About this task —
Below are records; reproduce exactly the lines from the one that has "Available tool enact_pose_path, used" through the one that has "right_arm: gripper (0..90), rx", ends included, and nothing more.

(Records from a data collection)
§ §
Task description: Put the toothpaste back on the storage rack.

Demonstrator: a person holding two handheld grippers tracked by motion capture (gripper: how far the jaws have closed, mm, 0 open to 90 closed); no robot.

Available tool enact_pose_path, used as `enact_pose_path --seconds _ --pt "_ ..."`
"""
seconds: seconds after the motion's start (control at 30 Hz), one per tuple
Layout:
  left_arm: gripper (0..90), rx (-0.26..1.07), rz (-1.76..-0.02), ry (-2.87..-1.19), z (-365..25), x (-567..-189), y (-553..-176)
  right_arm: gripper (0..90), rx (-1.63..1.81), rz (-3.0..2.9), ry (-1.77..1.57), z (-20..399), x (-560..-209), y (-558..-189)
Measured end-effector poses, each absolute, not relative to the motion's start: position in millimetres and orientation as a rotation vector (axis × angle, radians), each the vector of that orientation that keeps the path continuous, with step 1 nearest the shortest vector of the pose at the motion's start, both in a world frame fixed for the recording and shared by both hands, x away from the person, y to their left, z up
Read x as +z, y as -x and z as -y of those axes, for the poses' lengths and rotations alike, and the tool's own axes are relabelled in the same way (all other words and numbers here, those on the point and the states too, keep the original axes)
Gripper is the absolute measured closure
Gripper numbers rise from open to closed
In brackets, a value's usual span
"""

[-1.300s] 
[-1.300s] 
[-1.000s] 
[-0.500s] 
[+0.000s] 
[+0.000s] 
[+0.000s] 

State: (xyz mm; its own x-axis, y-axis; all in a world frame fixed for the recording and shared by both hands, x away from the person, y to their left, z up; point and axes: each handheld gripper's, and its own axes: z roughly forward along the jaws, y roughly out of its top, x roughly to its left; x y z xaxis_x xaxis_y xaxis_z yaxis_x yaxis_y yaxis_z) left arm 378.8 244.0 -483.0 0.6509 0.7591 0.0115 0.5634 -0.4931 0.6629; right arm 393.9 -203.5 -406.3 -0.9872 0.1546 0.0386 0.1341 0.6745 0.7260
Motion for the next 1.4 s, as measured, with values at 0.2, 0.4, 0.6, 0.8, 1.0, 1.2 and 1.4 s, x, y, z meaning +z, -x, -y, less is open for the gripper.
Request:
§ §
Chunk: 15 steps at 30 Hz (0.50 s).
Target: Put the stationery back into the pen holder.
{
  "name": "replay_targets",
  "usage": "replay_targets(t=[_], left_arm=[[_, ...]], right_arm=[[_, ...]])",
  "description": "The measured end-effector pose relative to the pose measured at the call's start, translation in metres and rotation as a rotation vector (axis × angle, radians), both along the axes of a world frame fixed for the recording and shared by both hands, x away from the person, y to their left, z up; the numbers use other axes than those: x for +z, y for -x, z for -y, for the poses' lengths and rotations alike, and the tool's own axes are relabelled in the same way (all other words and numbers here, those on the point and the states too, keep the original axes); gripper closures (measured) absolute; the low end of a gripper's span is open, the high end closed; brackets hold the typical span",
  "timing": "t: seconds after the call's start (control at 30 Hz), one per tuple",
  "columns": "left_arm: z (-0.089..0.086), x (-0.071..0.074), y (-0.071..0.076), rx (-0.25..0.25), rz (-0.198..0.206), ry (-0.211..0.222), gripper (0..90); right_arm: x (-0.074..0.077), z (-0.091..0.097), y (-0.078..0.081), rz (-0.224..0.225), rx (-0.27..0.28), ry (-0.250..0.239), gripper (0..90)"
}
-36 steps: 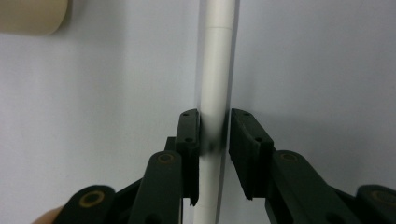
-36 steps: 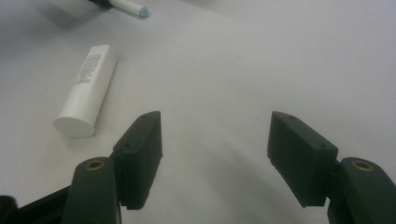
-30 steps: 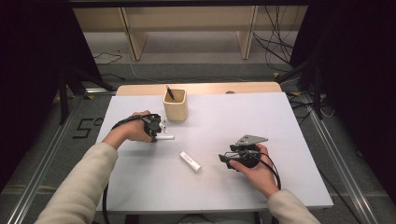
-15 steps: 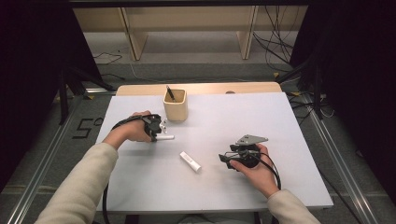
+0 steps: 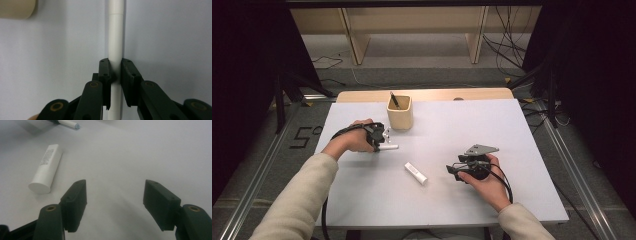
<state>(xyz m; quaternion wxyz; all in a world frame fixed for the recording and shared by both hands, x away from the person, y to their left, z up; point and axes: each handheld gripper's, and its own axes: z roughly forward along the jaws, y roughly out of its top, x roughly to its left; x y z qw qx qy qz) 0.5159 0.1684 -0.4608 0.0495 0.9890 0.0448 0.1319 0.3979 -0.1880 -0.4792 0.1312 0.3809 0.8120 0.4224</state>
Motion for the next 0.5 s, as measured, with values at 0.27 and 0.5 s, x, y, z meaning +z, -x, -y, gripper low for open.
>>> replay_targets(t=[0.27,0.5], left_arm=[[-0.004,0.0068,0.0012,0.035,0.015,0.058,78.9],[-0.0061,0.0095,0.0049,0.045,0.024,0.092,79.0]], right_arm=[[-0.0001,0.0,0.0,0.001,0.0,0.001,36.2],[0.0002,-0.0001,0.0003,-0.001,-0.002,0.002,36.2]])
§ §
Result for this task —
Available tool enact_pose_path, used as `enact_pose_path --seconds _ --pt "_ ..."`
"""
seconds: seconds after the motion's start (control at 30 Hz), one per tuple
Layout:
  left_arm: gripper (0..90), rx (-0.26..1.07), rz (-1.76..-0.02), ry (-2.87..-1.19), z (-365..25), x (-567..-189), y (-553..-176)
  right_arm: gripper (0..90), rx (-1.63..1.81), rz (-3.0..2.9), ry (-1.77..1.57), z (-20..399), x (-560..-209), y (-558..-189)

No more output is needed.